Which statistics changed the most?
What does it look like visually?

DriftWatch provides two main classes for this:

Class	Purpose
`DriftExplainer`	Detailed statistical analysis
`DriftVisualizer`	Histogram overlays and plots

Installation¶

For visualization support, install with the viz extra:

pip install driftwatch[viz]

DriftExplainer¶

The DriftExplainer provides detailed statistics for understanding drift.

Basic Usage¶

from driftwatch import Monitor
from driftwatch.explain import DriftExplainer

# Setup
monitor = Monitor(reference_data=train_df)
report = monitor.check(production_df)

# Explain drift
explainer = DriftExplainer(train_df, production_df, report)
explanation = explainer.explain()

# Display summary
print(explanation.summary())

Statistics Provided¶

For each numeric feature, you get:

Statistic	Description
`mean_shift`	Absolute change in mean
`mean_shift_percent`	Relative change (%)
`std_change`	Absolute change in standard deviation
`std_change_percent`	Relative change (%)
`ref_min`, `prod_min`	Minimum values
`ref_max`, `prod_max`	Maximum values
`quantile_stats`	Q25, Q50, Q75 comparisons

Example Output¶

━━━ age ━━━
Status: 🔴 DRIFT DETECTED
Score (psi): 2.9555

📊 Central Tendency:
  Mean: 30.0234 → 40.1567 (+33.75%)

📈 Spread:
  Std: 5.0123 → 4.9876 (-0.49%)

📏 Range:
  Min: 15.2341 → 25.1234
  Max: 44.8765 → 55.3421

📐 Quantiles:
  Q25: 26.5432 → 36.4321 (+37.25%)
  Q50: 29.8765 → 40.0123 (+33.93%)
  Q75: 33.2109 → 43.7654 (+31.79%)

Explain Single Feature¶

# Get explanation for specific feature
age_exp = explainer.explain_feature("age")
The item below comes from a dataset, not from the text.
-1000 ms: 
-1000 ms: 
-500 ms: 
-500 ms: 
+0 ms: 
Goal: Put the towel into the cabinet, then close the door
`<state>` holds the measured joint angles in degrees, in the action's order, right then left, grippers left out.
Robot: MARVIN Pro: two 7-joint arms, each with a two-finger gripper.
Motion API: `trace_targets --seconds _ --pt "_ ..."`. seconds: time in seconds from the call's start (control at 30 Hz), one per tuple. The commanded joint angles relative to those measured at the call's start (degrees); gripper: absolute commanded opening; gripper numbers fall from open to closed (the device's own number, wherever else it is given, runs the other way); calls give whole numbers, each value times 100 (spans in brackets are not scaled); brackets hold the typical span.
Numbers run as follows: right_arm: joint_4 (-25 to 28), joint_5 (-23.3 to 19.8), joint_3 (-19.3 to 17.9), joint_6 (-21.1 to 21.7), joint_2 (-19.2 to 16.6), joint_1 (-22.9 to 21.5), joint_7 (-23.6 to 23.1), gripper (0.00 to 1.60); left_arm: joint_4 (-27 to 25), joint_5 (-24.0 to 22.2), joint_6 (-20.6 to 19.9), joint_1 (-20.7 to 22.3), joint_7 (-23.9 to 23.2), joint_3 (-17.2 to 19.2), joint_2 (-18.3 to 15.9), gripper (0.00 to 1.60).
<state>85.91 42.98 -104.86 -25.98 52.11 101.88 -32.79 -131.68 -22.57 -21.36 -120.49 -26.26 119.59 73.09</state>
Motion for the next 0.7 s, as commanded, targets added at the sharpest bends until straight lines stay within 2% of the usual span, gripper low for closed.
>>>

print(f"Mean shifted by {age_exp.mean_shift_percent:.1f}%")
print(f"Std changed by {age_exp.std_change_percent:.1f}%")

Custom Quantiles¶

# Analyze different quantiles
explainer = DriftExplainer(
    train_df, 
    production_df, 
    report,
    quantiles=[0.1, 0.5, 0.9]  # 10th, 50th, 90th percentiles
)

Export to JSON¶

import json

# Export for logging/analysis
data = explanation.to_dict()
print(json.dumps(data, indent=2, default=str))

DriftVisualizer¶

The DriftVisualizer creates histogram overlays to visualize distribution shifts.

Basic Usage¶

from driftwatch.explain import DriftVisualizer
import matplotlib.pyplot as plt

viz = DriftVisualizer(train_df, production_df, report)

# Plot single feature
fig = viz.plot_feature("age")
plt.show()

Plot All Features¶

# Grid of all numeric features
fig = viz.plot_all(cols=2)
plt.show()

Customization¶

# Customize appearance
fig = viz.plot_feature(
    "age",
    bins=30,              # Number of histogram bins
    figsize=(12, 8),      # Figure size
    show_stats=True,      # Show stats box
    alpha=0.7             # Transparency
)

Save to File¶

# Save single feature
viz.save("age_drift.png", feature_name="age", dpi=150)

# Save all features
viz.save("drift_report.png", dpi=150)
viz.save("drift_report.pdf")  # Vector format

Complete Example¶

import pandas as pd
import numpy as np
from driftwatch import Monitor
from driftwatch.explain import DriftExplainer, DriftVisualizer

# Generate data
np.random.seed(42)
train_df = pd.DataFrame({
    'age': np.random.normal(30, 5, 1000),
    'income': np.random.normal(50000, 10000, 1000),
})

prod_df = pd.DataFrame({
    'age': np.random.normal(40, 5, 1000),  # Drift!
    'income': np.random.normal(50000, 10000, 1000),
})

# Detect drift
monitor = Monitor(reference_data=train_df)
report = monitor.check(prod_df)

# Explain
explainer = DriftExplainer(train_df, prod_df, report)
explanation = explainer.explain()
print(explanation.summary())

# Visualize
viz = DriftVisualizer(train_df, prod_df, report)
viz.save("drift_analysis.png")

API Reference¶

driftwatch.explain.DriftExplainer ¶

DriftExplainer(reference_data: DataFrame, production_data: DataFrame, report: DriftReport, quantiles: list[float] | None = None)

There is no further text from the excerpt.